Public health complications. For vaccines in particular, the CDC has special power over who gets vaccinated and when, Dodd said, and can influence payers and providers to adhere to its guidance. For example, Stat and KFF both reported that changes to vaccination recommendations over the last few months could affect patients’ insurance coverage.

“That translates into real downstream economic impact across the entire healthcare system,” he said. “Vaccines are where the CDC director’s influence is most direct and measurable.”

And these moves at the CDC don’t just impact staff—the businesses operating within the industry feel it, too. For example, if the government changes the vaccine schedule or recommendations around yearly shots, it can create liability concerns for pharmaceutical companies.

Further, if people don’t get vaccines, it could also increase hospital stays in the often busy cold and flu season, per the CDC.

The American Public Health Association (APHA) wrote in a January statement that it has “grave concerns” about the new childhood vaccine schedule, adding that the “dramatic decrease in recommended vaccines coupled with fewer boosters leaves the American public, especially our children, more vulnerable to preventable illness and death.”

Leadership’s importance. Without strong CDC leadership, Dobb said states could end up with different policies, providers might receive mixed signals, and public trust could erode.

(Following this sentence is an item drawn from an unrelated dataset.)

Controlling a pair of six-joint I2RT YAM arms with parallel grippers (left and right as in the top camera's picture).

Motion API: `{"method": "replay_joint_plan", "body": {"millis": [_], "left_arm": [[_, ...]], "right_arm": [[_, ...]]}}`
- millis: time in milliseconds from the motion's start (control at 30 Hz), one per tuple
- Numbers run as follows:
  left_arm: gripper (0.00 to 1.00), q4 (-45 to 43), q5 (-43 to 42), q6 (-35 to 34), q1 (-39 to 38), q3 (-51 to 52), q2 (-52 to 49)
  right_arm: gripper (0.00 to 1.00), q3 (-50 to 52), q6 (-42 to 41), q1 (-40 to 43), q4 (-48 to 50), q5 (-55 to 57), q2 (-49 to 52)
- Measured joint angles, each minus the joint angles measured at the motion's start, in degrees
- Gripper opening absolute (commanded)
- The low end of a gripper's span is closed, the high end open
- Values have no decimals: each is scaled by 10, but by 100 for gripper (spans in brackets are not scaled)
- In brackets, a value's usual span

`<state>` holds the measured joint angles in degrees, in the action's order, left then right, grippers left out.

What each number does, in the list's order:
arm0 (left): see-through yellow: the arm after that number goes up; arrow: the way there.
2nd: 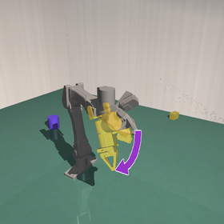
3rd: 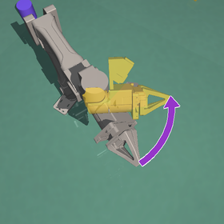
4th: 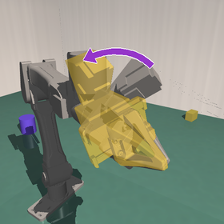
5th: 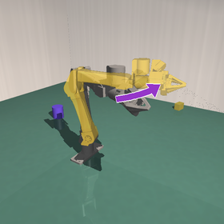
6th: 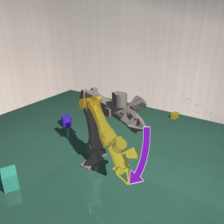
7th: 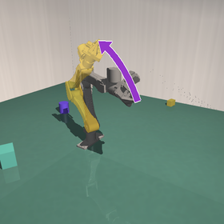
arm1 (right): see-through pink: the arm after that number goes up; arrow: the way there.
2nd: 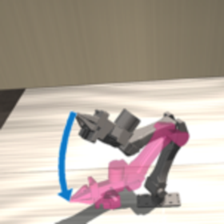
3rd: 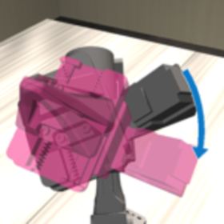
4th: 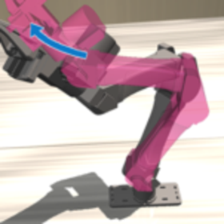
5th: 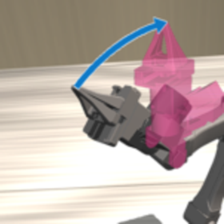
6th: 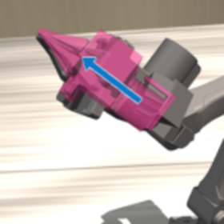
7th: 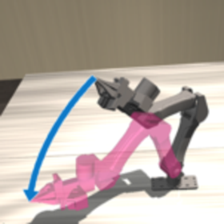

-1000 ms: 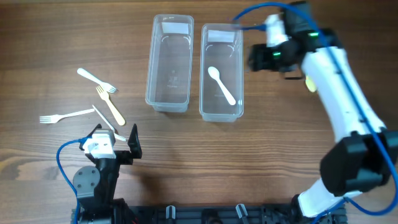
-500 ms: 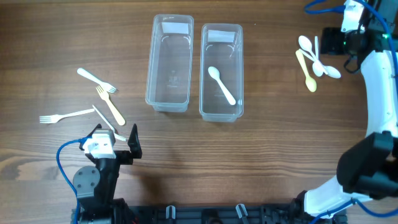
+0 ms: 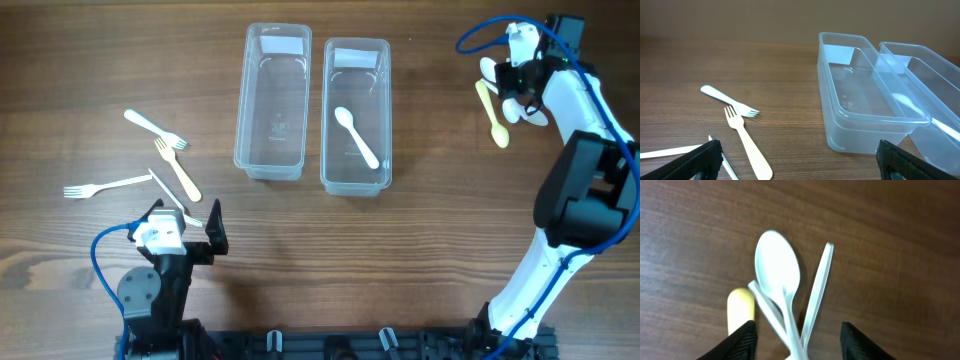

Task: Pack container
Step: 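Return the right gripper to the spoons and grasp another white spoon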

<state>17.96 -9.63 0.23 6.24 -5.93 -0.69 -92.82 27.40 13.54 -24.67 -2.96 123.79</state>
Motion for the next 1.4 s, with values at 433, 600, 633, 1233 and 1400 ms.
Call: {"method": "replay_joint_plan", "body": {"millis": [433, 600, 633, 1233, 1400], "left_arm": [[100, 0, 0, 0, 0, 0, 0], [100, 0, 0, 0, 0, 0, 0], [100, 0, 0, 0, 0, 0, 0], [100, 0, 0, 0, 0, 0, 0], [100, 0, 0, 0, 0, 0, 0]], "right_arm": [[44, 0, 14, 0, 9, 0, 48], [33, 0, 19, 0, 9, 0, 49], [31, 0, 20, 0, 10, 0, 49], [4, 0, 18, 0, -2, 0, 49], [4, 0, 14, 0, -4, 0, 49]]}}
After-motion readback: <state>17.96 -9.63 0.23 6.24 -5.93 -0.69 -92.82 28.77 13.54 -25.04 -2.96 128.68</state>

That lack of steady federal guidance on vaccines could also cause lower vaccination rates, slower outbreak response, and more strain on health systems, he said.

Long term, the role should be based on trust through transparency and preparedness, he said.

On Schwartz’s nomination, the APHA said in an April 16 statement she has the “medical background and public health knowledge to lead” the CDC and it looks forward to working with her.

The CDC did not respond to Healthcare Brew’s request for comment.

“We rely on coordinated surveillance and response. If that weakens, the system becomes reactive rather than proactive,” Dodd said.